Miriam G Wadström: Growing up with pediatric hip disease– a companion for life: Exploring the multifaceted experiences throughout life, with special attention to Legg-Calvé Perthes disease

  • Date: 25 October 2024, 09:00
  • Location: H:son Holmdahlsalen, Hus 100, Akademiska sjukhuset, Uppsala
  • Type: Thesis defence
  • Thesis author: Miriam G Wadström
  • External reviewer: Deborah Eastwood
  • Supervisors: Yasmin Hailer, Nils P. Hailer, Karl Michaëlsson
  • Research subject: Orthopaedics
  • DiVA

Abstract

Pediatric hip diseases such as developmental dysplasia of the hip, Legg-Calvé-Perthes disease, and slipped capital femoral epiphysis can lead to lasting hip deformities and early-onset osteoarthritis. This thesis explores the long-term impacts of these conditions, combining patient experiences with large-scale data.

Study I used data from the Swedish Pediatric Orthopedic Quality Register to examine the incidence, demographics, and risk factors for containment surgery in patients with unilateral Legg-Calvé-Perthes disease. 309 patients registered between 2015 and 2024. The study found a national yearly incidence of 4.2 per 100,000 children aged 2–12 years, somewhat lower than previously reported in Sweden. The disease was more common in boys (77%), with an average diagnosis age of 6 years. Notably, 30% of patients were overweight or obese at diagnosis, increasing to around 40% at the 2-year follow-up. The study also found that older age, a positive Trendelenburg sign, and limited hip abduction at diagnosis increased the likelihood of surgical intervention.

Study II focused on the long-term impact of Legg-Calvé-Perthes disease as experienced by patients through qualitative interviews. Themes that emerged included self-reinvention, concerns about future health, surgical interventions, and challenges with physical activities leading to sedentary lifestyles.

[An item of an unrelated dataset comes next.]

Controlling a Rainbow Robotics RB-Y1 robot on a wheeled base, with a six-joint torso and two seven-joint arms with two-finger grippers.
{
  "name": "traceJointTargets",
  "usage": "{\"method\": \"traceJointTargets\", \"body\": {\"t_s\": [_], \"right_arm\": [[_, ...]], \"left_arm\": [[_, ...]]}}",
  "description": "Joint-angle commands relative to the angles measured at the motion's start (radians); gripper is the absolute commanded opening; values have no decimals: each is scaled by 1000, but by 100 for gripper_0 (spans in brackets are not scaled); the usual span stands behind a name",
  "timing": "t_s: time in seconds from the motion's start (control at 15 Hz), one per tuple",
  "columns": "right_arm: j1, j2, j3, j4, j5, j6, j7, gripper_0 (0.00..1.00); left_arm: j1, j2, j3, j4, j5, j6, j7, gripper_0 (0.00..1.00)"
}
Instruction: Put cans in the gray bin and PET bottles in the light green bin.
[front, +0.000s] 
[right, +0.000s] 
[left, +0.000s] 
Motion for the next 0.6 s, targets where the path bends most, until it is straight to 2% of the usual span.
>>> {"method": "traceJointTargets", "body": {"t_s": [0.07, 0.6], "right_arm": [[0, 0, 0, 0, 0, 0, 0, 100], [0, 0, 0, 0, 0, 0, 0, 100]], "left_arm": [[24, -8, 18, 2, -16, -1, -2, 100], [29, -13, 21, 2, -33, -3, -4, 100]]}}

The study also highlighted patients' sense of disconnection during the transition from pediatric to adult care and emphasized the need for continuous, age-appropriate information and structured healthcare transitions.

Study III explored whether individuals with a history of Legg-Calvé-Perthes disease or slipped capital femoral epiphysis are at increased risk of receiving prescriptions for pain or antidepressant medications in adulthood. The study, which included 1,292 Legg-Calvé-Perthes disease patients and 1,613 slipped capital femoral epiphysis patients, found a higher risk of analgesic prescriptions in both groups compared to matched controls. Additionally, slipped capital femoral epiphysis patients had a slightly higher risk of antidepressant prescriptions. The findings underscore the need for long-term pain management and health support.

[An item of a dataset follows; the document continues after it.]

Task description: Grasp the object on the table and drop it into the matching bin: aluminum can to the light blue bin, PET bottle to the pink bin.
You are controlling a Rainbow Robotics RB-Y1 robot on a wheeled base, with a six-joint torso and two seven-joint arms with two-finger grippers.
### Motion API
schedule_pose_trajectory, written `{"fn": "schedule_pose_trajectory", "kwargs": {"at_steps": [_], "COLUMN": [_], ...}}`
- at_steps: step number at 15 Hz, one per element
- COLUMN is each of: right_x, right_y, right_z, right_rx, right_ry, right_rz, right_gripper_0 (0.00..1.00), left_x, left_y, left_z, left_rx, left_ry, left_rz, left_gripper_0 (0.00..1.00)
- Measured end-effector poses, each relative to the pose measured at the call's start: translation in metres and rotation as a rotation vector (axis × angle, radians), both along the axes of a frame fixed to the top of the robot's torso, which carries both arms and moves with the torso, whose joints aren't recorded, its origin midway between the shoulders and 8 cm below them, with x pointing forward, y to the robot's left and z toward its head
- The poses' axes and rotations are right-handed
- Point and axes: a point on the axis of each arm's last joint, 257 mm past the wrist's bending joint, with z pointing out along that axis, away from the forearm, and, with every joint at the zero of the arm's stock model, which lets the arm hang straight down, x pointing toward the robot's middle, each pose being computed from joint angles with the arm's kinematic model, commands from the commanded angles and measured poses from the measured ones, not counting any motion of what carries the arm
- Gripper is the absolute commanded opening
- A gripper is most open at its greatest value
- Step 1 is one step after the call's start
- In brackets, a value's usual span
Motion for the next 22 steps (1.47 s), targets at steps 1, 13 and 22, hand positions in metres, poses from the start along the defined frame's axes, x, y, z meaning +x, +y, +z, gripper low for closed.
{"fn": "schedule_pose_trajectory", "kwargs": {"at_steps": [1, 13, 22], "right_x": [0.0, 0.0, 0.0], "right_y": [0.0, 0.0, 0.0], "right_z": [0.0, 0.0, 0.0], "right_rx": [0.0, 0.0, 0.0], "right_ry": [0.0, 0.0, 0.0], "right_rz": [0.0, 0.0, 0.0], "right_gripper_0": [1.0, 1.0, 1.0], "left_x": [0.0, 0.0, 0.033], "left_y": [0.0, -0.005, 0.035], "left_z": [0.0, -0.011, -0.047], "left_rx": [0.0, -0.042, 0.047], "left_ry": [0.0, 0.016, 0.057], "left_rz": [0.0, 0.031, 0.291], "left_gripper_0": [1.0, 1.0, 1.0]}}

Study IV investigated mortality risks after total hip arthroplasty in patients with a history of pediatric hip disease. Among 4,043 patients identified from the Swedish Hip Arthroplasty Register, the study found no increased 90-day mortality risk compared to the general population. These patients’ overall mortality risk was lower, suggesting that total hip arthroplasty does not increase mortality risks despite their pre-existing conditions.

In conclusion, this thesis provides a comprehensive view of the long-term impacts of pediatric hip diseases, highlighting the need for improved, continuous, and age-appropriate care strategies to enhance patient outcomes.